## DESCRIPTION OF THE TASK
The entries below are to be repeated verbatim, in full.

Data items

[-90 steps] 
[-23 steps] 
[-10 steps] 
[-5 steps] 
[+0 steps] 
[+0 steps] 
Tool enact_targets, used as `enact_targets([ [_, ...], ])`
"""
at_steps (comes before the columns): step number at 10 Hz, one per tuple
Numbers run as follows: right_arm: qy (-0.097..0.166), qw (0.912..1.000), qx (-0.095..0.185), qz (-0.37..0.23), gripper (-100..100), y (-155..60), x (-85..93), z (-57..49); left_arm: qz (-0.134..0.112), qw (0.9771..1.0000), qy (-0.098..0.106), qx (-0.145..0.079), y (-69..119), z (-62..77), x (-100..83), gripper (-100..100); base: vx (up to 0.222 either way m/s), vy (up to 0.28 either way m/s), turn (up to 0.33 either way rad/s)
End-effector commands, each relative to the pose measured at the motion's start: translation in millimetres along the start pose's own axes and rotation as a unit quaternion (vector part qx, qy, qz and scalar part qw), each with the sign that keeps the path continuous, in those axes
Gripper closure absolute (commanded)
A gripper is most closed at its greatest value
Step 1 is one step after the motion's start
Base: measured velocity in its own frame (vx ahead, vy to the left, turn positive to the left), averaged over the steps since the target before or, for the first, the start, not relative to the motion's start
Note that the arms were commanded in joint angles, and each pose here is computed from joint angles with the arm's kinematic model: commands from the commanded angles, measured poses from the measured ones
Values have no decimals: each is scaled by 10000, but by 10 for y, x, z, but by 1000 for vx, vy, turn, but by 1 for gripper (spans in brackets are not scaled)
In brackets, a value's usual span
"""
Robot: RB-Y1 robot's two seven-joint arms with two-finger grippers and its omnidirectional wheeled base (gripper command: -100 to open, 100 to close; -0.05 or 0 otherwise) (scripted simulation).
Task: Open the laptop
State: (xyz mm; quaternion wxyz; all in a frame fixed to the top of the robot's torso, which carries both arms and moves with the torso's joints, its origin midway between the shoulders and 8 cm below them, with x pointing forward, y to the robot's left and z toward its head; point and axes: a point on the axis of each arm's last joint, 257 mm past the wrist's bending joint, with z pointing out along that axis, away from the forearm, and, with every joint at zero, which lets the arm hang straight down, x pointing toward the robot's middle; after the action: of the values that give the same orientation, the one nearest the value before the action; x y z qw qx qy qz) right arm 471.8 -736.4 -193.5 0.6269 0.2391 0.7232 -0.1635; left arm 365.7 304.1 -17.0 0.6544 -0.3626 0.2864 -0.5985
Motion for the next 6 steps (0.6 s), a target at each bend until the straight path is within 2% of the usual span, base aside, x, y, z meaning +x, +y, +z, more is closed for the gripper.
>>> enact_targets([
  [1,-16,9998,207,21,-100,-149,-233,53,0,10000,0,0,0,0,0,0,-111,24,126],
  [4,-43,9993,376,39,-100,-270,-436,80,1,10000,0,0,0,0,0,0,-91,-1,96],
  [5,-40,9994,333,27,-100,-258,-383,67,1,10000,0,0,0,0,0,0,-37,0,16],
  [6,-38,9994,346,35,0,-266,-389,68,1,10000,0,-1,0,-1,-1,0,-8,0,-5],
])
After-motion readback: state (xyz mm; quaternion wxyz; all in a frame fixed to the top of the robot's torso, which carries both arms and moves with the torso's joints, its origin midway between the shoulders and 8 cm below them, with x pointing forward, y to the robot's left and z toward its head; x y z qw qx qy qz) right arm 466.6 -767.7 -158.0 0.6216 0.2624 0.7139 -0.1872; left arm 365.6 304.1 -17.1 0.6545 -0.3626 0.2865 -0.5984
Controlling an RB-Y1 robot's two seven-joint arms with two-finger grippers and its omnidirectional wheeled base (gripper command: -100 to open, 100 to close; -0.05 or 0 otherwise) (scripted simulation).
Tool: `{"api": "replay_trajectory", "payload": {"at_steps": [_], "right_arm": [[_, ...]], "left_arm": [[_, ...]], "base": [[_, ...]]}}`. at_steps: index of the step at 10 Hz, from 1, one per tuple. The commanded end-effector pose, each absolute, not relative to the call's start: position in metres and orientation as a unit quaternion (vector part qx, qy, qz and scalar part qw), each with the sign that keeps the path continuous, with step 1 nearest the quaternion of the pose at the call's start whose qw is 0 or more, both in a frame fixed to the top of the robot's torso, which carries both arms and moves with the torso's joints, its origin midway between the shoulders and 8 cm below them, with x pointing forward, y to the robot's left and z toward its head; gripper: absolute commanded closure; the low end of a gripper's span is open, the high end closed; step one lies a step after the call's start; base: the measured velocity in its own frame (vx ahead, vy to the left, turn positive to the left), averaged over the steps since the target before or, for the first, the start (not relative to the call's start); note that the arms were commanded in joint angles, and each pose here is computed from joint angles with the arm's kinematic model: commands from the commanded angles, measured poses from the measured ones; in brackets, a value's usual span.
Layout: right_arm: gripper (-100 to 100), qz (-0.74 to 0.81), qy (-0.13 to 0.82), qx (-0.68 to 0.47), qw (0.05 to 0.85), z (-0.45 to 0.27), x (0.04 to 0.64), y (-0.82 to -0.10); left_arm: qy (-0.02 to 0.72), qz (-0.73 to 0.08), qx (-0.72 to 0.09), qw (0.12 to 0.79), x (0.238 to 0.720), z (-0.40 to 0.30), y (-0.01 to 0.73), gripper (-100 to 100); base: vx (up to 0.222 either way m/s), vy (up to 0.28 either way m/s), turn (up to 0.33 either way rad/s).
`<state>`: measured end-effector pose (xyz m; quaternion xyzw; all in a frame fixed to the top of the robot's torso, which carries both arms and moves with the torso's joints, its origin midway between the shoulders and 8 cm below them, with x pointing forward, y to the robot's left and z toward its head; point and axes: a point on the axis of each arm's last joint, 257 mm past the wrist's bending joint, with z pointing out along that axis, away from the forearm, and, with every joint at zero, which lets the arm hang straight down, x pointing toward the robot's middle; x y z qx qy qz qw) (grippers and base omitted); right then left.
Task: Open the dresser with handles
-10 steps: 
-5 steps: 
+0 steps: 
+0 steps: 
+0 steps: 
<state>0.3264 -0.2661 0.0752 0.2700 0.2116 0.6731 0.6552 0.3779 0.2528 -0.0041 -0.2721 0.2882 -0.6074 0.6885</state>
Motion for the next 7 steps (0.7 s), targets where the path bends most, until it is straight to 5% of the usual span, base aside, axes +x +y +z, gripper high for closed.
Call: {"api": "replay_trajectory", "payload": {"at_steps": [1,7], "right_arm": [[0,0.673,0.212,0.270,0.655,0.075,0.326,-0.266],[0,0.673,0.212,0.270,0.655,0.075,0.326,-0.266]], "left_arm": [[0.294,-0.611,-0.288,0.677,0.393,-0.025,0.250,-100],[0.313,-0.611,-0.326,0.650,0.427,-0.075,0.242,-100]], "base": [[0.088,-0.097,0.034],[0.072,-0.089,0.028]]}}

## OUTPUT OF THE EXERCISE
[-90 steps] 
[-23 steps] 
[-10 steps] 
[-5 steps] 
[+0 steps] 
[+0 steps] 
Tool enact_targets, used as `enact_targets([ [_, ...], ])`
"""
at_steps (comes before the columns): step number at 10 Hz, one per tuple
Numbers run as follows: right_arm: qy (-0.097..0.166), qw (0.912..1.000), qx (-0.095..0.185), qz (-0.37..0.23), gripper (-100..100), y (-155..60), x (-85..93), z (-57..49); left_arm: qz (-0.134..0.112), qw (0.9771..1.0000), qy (-0.098..0.106), qx (-0.145..0.079), y (-69..119), z (-62..77), x (-100..83), gripper (-100..100); base: vx (up to 0.222 either way m/s), vy (up to 0.28 either way m/s), turn (up to 0.33 either way rad/s)
End-effector commands, each relative to the pose measured at the motion's start: translation in millimetres along the start pose's own axes and rotation as a unit quaternion (vector part qx, qy, qz and scalar part qw), each with the sign that keeps the path continuous, in those axes
Gripper closure absolute (commanded)
A gripper is most closed at its greatest value
Step 1 is one step after the motion's start
Base: measured velocity in its own frame (vx ahead, vy to the left, turn positive to the left), averaged over the steps since the target before or, for the first, the start, not relative to the motion's start
Note that the arms were commanded in joint angles, and each pose here is computed from joint angles with the arm's kinematic model: commands from the commanded angles, measured poses from the measured ones
Values have no decimals: each is scaled by 10000, but by 10 for y, x, z, but by 1000 for vx, vy, turn, but by 1 for gripper (spans in brackets are not scaled)
In brackets, a value's usual span
"""
Robot: RB-Y1 robot's two seven-joint arms with two-finger grippers and its omnidirectional wheeled base (gripper command: -100 to open, 100 to close; -0.05 or 0 otherwise) (scripted simulation).
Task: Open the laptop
State: (xyz mm; quaternion wxyz; all in a frame fixed to the top of the robot's torso, which carries both arms and moves with the torso's joints, its origin midway between the shoulders and 8 cm below them, with x pointing forward, y to the robot's left and z toward its head; point and axes: a point on the axis of each arm's last joint, 257 mm past the wrist's bending joint, with z pointing out along that axis, away from the forearm, and, with every joint at zero, which lets the arm hang straight down, x pointing toward the robot's middle; after the action: of the values that give the same orientation, the one nearest the value before the action; x y z qw qx qy qz) right arm 471.8 -736.4 -193.5 0.6269 0.2391 0.7232 -0.1635; left arm 365.7 304.1 -17.0 0.6544 -0.3626 0.2864 -0.5985
Motion for the next 6 steps (0.6 s), a target at each bend until the straight path is within 2% of the usual span, base aside, x, y, z meaning +x, +y, +z, more is closed for the gripper.
>>> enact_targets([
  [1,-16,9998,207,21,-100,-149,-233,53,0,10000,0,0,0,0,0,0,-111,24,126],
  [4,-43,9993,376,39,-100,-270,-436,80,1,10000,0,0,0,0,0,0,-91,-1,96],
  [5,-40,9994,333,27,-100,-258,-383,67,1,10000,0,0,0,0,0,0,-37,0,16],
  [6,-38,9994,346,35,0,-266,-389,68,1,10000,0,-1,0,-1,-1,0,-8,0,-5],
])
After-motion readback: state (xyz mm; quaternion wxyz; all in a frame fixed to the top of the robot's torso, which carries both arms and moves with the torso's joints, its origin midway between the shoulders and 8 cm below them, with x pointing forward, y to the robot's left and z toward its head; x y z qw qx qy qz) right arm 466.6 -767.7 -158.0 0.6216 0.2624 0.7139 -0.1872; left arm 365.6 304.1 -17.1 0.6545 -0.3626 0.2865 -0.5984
Controlling an RB-Y1 robot's two seven-joint arms with two-finger grippers and its omnidirectional wheeled base (gripper command: -100 to open, 100 to close; -0.05 or 0 otherwise) (scripted simulation).
Tool: `{"api": "replay_trajectory", "payload": {"at_steps": [_], "right_arm": [[_, ...]], "left_arm": [[_, ...]], "base": [[_, ...]]}}`. at_steps: index of the step at 10 Hz, from 1, one per tuple. The commanded end-effector pose, each absolute, not relative to the call's start: position in metres and orientation as a unit quaternion (vector part qx, qy, qz and scalar part qw), each with the sign that keeps the path continuous, with step 1 nearest the quaternion of the pose at the call's start whose qw is 0 or more, both in a frame fixed to the top of the robot's torso, which carries both arms and moves with the torso's joints, its origin midway between the shoulders and 8 cm below them, with x pointing forward, y to the robot's left and z toward its head; gripper: absolute commanded closure; the low end of a gripper's span is open, the high end closed; step one lies a step after the call's start; base: the measured velocity in its own frame (vx ahead, vy to the left, turn positive to the left), averaged over the steps since the target before or, for the first, the start (not relative to the call's start); note that the arms were commanded in joint angles, and each pose here is computed from joint angles with the arm's kinematic model: commands from the commanded angles, measured poses from the measured ones; in brackets, a value's usual span.
Layout: right_arm: gripper (-100 to 100), qz (-0.74 to 0.81), qy (-0.13 to 0.82), qx (-0.68 to 0.47), qw (0.05 to 0.85), z (-0.45 to 0.27), x (0.04 to 0.64), y (-0.82 to -0.10); left_arm: qy (-0.02 to 0.72), qz (-0.73 to 0.08), qx (-0.72 to 0.09), qw (0.12 to 0.79), x (0.238 to 0.720), z (-0.40 to 0.30), y (-0.01 to 0.73), gripper (-100 to 100); base: vx (up to 0.222 either way m/s), vy (up to 0.28 either way m/s), turn (up to 0.33 either way rad/s).
`<state>`: measured end-effector pose (xyz m; quaternion xyzw; all in a frame fixed to the top of the robot's torso, which carries both arms and moves with the torso's joints, its origin midway between the shoulders and 8 cm below them, with x pointing forward, y to the robot's left and z toward its head; point and axes: a point on the axis of each arm's last joint, 257 mm past the wrist's bending joint, with z pointing out along that axis, away from the forearm, and, with every joint at zero, which lets the arm hang straight down, x pointing toward the robot's middle; x y z qx qy qz qw) (grippers and base omitted); right then left.
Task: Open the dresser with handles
-10 steps: 
-5 steps: 
+0 steps: 
+0 steps: 
+0 steps: 
<state>0.3264 -0.2661 0.0752 0.2700 0.2116 0.6731 0.6552 0.3779 0.2528 -0.0041 -0.2721 0.2882 -0.6074 0.6885</state>
Motion for the next 7 steps (0.7 s), targets where the path bends most, until it is straight to 5% of the usual span, base aside, axes +x +y +z, gripper high for closed.
Call: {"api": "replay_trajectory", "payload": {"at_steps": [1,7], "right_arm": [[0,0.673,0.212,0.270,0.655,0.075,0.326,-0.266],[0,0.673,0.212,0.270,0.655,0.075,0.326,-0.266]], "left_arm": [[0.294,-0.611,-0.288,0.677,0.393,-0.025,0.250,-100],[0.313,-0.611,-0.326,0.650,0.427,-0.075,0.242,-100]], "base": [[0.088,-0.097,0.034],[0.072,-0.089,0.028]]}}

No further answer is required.